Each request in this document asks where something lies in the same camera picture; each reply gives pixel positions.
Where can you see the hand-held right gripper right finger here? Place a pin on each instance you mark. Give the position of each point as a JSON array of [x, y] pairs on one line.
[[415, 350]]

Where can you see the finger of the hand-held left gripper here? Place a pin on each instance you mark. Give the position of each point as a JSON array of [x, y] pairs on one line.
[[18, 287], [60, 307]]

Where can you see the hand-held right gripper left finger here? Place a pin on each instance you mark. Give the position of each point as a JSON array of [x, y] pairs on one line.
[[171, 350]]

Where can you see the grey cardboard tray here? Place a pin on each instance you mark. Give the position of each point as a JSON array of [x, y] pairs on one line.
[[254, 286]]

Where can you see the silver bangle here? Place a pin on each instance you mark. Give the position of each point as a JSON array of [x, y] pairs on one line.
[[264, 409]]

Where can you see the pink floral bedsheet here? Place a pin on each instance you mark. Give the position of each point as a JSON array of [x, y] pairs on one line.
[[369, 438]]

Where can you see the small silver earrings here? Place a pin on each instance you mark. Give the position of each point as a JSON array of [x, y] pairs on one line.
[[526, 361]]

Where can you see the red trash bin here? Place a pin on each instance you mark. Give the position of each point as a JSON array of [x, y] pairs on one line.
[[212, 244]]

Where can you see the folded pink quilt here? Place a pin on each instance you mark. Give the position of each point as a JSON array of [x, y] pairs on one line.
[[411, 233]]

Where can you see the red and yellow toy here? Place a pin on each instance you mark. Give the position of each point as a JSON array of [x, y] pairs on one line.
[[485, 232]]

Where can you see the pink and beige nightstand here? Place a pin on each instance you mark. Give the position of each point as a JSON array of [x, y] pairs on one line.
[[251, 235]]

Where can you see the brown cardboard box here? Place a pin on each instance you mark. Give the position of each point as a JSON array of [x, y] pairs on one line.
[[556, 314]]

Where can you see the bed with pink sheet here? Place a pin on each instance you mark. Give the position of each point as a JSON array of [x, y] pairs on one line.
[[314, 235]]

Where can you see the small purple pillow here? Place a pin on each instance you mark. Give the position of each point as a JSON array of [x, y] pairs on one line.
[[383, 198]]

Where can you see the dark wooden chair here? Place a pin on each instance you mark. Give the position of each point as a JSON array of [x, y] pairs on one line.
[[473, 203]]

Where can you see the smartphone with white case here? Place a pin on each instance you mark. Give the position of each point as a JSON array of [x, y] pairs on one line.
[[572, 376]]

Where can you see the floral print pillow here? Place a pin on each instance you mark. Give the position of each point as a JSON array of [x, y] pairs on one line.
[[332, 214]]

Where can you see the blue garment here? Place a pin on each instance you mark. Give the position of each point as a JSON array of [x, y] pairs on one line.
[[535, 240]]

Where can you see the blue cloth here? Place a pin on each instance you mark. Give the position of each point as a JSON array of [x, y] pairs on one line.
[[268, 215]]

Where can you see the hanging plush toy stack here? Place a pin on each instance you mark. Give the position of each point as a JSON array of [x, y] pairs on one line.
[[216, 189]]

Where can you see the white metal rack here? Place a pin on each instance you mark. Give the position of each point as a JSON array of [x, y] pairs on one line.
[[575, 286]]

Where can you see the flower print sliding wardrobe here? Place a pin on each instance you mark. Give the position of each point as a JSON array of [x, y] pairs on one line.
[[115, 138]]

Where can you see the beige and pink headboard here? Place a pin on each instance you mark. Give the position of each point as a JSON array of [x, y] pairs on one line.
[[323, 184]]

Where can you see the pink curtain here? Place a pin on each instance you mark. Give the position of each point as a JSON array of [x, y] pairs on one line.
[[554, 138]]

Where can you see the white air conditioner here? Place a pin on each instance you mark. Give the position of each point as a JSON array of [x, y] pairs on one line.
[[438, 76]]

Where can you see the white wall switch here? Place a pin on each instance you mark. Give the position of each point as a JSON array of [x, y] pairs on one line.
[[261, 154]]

○ ○ ○

* Work order:
The full listing above should be restated word for word.

* Exercise response:
Each request in this document asks where something lies in the same camera picture; each reply gives pixel positions.
Where can you see the hand-held right gripper right finger here? Place a pin on each instance you mark. Give the position of each point as a JSON array of [x, y] pairs on one line.
[[415, 350]]

Where can you see the finger of the hand-held left gripper here? Place a pin on each instance you mark. Give the position of each point as a JSON array of [x, y] pairs on one line.
[[18, 287], [60, 307]]

Where can you see the hand-held right gripper left finger here? Place a pin on each instance you mark. Give the position of each point as a JSON array of [x, y] pairs on one line.
[[171, 350]]

Where can you see the grey cardboard tray here? Place a pin on each instance you mark. Give the position of each point as a JSON array of [x, y] pairs on one line.
[[254, 286]]

Where can you see the silver bangle here? Place a pin on each instance you mark. Give the position of each point as a JSON array of [x, y] pairs on one line.
[[264, 409]]

Where can you see the pink floral bedsheet here? Place a pin on each instance you mark. Give the position of each point as a JSON array of [x, y] pairs on one line.
[[369, 438]]

Where can you see the small silver earrings here? Place a pin on each instance you mark. Give the position of each point as a JSON array of [x, y] pairs on one line.
[[526, 361]]

Where can you see the red trash bin here? Place a pin on each instance you mark. Give the position of each point as a JSON array of [x, y] pairs on one line.
[[212, 244]]

Where can you see the folded pink quilt here? Place a pin on each instance you mark. Give the position of each point as a JSON array of [x, y] pairs on one line.
[[411, 233]]

Where can you see the red and yellow toy here? Place a pin on each instance you mark. Give the position of each point as a JSON array of [x, y] pairs on one line.
[[485, 232]]

Where can you see the pink and beige nightstand here? Place a pin on each instance you mark. Give the position of each point as a JSON array of [x, y] pairs on one line.
[[251, 235]]

Where can you see the brown cardboard box here? Place a pin on each instance you mark. Give the position of each point as a JSON array of [x, y] pairs on one line.
[[556, 314]]

Where can you see the bed with pink sheet here? Place a pin on each instance you mark. Give the position of each point as a JSON array of [x, y] pairs on one line.
[[314, 235]]

Where can you see the small purple pillow here? Place a pin on each instance you mark. Give the position of each point as a JSON array of [x, y] pairs on one line.
[[383, 198]]

Where can you see the dark wooden chair here? Place a pin on each instance you mark. Give the position of each point as a JSON array of [x, y] pairs on one line.
[[473, 203]]

Where can you see the smartphone with white case here? Place a pin on each instance you mark. Give the position of each point as a JSON array of [x, y] pairs on one line.
[[572, 376]]

Where can you see the floral print pillow here? Place a pin on each instance you mark. Give the position of each point as a JSON array of [x, y] pairs on one line.
[[332, 214]]

Where can you see the blue garment here? Place a pin on each instance you mark. Give the position of each point as a JSON array of [x, y] pairs on one line.
[[535, 240]]

Where can you see the blue cloth here? Place a pin on each instance you mark. Give the position of each point as a JSON array of [x, y] pairs on one line.
[[268, 215]]

Where can you see the hanging plush toy stack here? Place a pin on each instance you mark. Give the position of each point as a JSON array of [x, y] pairs on one line.
[[216, 189]]

Where can you see the white metal rack here? Place a pin on each instance you mark. Give the position of each point as a JSON array of [x, y] pairs on one line.
[[575, 286]]

Where can you see the flower print sliding wardrobe here? Place a pin on each instance you mark. Give the position of each point as a JSON array of [x, y] pairs on one line.
[[115, 138]]

Where can you see the beige and pink headboard here? Place a pin on each instance you mark. Give the position of each point as a JSON array of [x, y] pairs on one line.
[[323, 184]]

Where can you see the pink curtain here? Place a pin on each instance you mark. Give the position of each point as a JSON array of [x, y] pairs on one line.
[[554, 138]]

Where can you see the white air conditioner here? Place a pin on each instance you mark. Give the position of each point as a JSON array of [x, y] pairs on one line.
[[438, 76]]

Where can you see the white wall switch here? Place a pin on each instance you mark. Give the position of each point as a JSON array of [x, y] pairs on one line.
[[261, 154]]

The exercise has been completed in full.